**Your goal:** Repeat the listing word for word, but skip any pictures.

**Data extract:**
=== Section Start ===

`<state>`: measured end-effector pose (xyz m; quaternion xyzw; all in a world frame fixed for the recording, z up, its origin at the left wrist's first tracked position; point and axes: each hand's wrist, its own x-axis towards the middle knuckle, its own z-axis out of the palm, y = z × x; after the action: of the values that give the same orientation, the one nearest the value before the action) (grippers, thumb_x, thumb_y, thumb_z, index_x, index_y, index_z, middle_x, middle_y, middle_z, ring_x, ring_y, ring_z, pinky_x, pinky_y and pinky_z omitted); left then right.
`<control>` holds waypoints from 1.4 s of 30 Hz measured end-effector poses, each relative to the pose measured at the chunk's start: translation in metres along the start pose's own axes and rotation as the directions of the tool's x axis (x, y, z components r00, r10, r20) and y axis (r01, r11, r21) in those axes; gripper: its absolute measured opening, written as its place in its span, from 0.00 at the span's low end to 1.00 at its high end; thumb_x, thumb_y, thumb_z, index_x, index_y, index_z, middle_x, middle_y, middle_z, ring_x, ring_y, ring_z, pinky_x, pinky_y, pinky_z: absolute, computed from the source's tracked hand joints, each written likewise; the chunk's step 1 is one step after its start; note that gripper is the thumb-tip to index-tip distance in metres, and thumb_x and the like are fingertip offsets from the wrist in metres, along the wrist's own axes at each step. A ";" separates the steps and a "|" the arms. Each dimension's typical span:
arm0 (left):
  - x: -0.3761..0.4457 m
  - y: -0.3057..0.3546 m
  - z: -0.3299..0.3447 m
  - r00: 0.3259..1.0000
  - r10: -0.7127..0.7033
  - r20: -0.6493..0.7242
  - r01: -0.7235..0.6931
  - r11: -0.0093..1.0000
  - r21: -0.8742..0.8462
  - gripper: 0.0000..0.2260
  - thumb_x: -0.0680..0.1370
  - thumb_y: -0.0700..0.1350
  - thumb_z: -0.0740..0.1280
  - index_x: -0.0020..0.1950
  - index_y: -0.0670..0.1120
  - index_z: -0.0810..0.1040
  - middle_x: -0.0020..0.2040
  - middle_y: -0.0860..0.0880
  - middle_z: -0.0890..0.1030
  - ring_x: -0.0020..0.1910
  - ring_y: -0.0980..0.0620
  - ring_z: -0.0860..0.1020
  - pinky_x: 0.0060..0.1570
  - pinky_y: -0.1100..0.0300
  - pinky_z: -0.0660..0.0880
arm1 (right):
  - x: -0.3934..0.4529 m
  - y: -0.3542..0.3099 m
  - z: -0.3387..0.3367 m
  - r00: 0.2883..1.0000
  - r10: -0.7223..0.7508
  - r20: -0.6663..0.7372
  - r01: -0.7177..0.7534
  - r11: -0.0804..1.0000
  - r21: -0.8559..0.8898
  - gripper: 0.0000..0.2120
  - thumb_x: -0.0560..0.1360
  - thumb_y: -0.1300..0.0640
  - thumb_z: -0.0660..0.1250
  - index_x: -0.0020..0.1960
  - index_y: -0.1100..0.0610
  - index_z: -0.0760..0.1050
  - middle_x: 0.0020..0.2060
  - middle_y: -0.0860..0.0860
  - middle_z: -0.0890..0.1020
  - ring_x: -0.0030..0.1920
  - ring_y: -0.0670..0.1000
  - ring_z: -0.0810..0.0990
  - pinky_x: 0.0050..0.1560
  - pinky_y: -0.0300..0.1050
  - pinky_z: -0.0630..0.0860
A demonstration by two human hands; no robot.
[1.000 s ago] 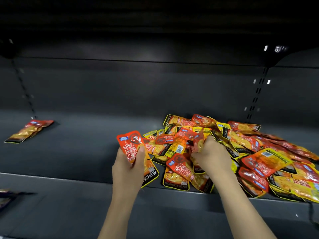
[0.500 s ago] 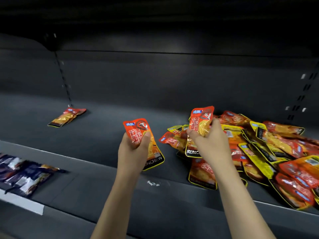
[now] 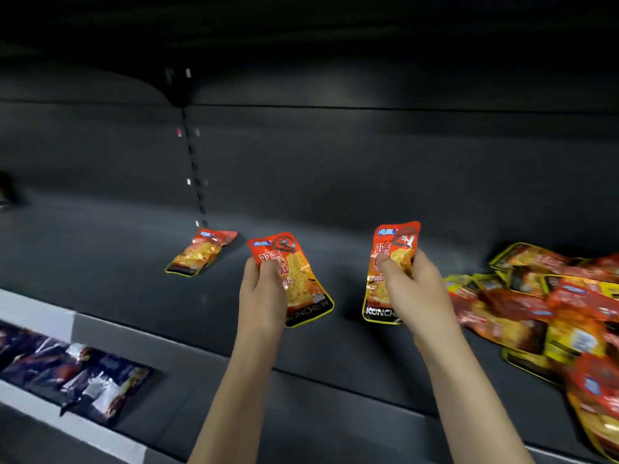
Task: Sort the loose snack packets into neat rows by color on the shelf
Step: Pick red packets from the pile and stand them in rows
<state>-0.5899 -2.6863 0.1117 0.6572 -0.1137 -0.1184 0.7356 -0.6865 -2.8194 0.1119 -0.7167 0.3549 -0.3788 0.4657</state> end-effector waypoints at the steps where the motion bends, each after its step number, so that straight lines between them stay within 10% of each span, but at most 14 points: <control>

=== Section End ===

**Exercise response:**
`<state>`: measured end-effector pose (xyz m; quaternion xyzw; all in a world frame fixed for the recording, z up, its origin at the left wrist's first tracked position; point and axes: each hand's wrist, its own x-axis towards the middle knuckle, its own z-axis out of the palm, y = z × x; after the action: of the values that give the same orientation, the one nearest the value before the action) (grippers, thumb_x, thumb_y, thumb_z, index_x, index_y, index_z, middle_x, middle_y, middle_z, ring_x, ring_y, ring_z, pinky_x, pinky_y and pinky_z omitted); left then right.
`<control>` holds waypoints from 1.4 s of 30 Hz measured end-effector poses, each relative to the pose measured at the chunk's start: translation in metres along the start pose's own axes and rotation as the directions of the tool's x axis (x, y, z components r00, r10, r20) and y axis (r01, r11, r21) in those axes; gripper: its absolute measured opening, written as its place in its span, from 0.00 at the span's low end to 1.00 at its high end; thumb_x, thumb_y, thumb_z, index_x, index_y, index_z, middle_x, middle_y, middle_z, ring_x, ring_y, ring_z, pinky_x, pinky_y, pinky_z: absolute, computed from the source's tracked hand joints, each written likewise; the chunk's step 1 is one step after its start; note that gripper is the thumb-tip to index-tip distance in metres, and thumb_x and the like are fingertip offsets from the wrist in metres, along the wrist's own axes at each step. A ";" separates the steps and a "|" the arms. Each dimension's typical span:
arm0 (left):
  - x: -0.3761..0.4457 m
  - y: -0.3057..0.3546 m
  - z: -0.3299..0.3447 m
  - r00: 0.3259..1.0000
  - r10: -0.7127..0.7033
  - r20: -0.6493..0.7242
  - r01: -0.7235..0.6931
  - r11: -0.0093..1.0000
  - r21: -0.8742..0.8462
  - gripper: 0.0000..0.2260
  - thumb_x: -0.0680..0.1370
  - thumb_y: -0.0700..0.1350
  - thumb_z: -0.0740..0.1280
  - index_x: -0.0020..0.1950
  - index_y: -0.0670..0.1120
  - index_z: -0.0810..0.1040
  - middle_x: -0.0020..0.2040
  - middle_y: -0.0860..0.0880
  - middle_z: -0.0890..0.1030
  - ring_x: -0.0020..0.1910
  - ring_y: -0.0980..0.0620
  - ring_z: -0.0860..0.1020
  - pinky_x: 0.0060..0.1570
  - pinky_y: -0.1100..0.0300
  - pinky_z: -0.0660..0.0880
arm1 (right):
  - x: -0.3934..0.4529 m
  - y: -0.3542..0.3099 m
  - z: -0.3387..0.3367 m
  - r00: 0.2883..1.0000
  - r10: -0.7223..0.7508
  - r20: -0.6663..0.7372
  - r01: -0.7177..0.7534
  - r11: -0.0804..1.0000
  - r21: -0.8559..0.8898
  - gripper: 0.0000..0.2120
  - thumb_x: -0.0560..0.1360
  - thumb_y: -0.1300..0.0640
  - thumb_z: -0.0660..0.1250
  - index_x: -0.0020..0.1960
  - index_y: -0.1100..0.0610
  - index_z: -0.0760..0.1050
  - middle_x: 0.0020..0.2060
  - middle_y: -0.0860..0.0860
  - middle_z: -0.0890..0.1020
  - ring_x: -0.0030..0.1920
  - ring_y: -0.0670..0.1000
  - ring_z: -0.0810..0.0990
  - pinky_x: 0.0050..0.1560
  - pinky_y: -0.0300..0.1050
  - pinky_z: -0.0630..0.0860
A demonstration by two human hands; no robot.
[1.000 s ago] 
[0.500 s ago] 
[now] 
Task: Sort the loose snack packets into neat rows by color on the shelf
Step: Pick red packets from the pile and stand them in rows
<state>-0.5899 -2.6863 0.1117 0.6572 -0.1137 -0.1184 0.7356 -0.6865 -2.8194 0.1119 -0.7167 0.3549 -0.3788 0.4657</state> end-effector waypoints at the steps where the motion bends, each after its step number, so that straight lines between them stay within 10% of each span, but at most 14 points: <control>

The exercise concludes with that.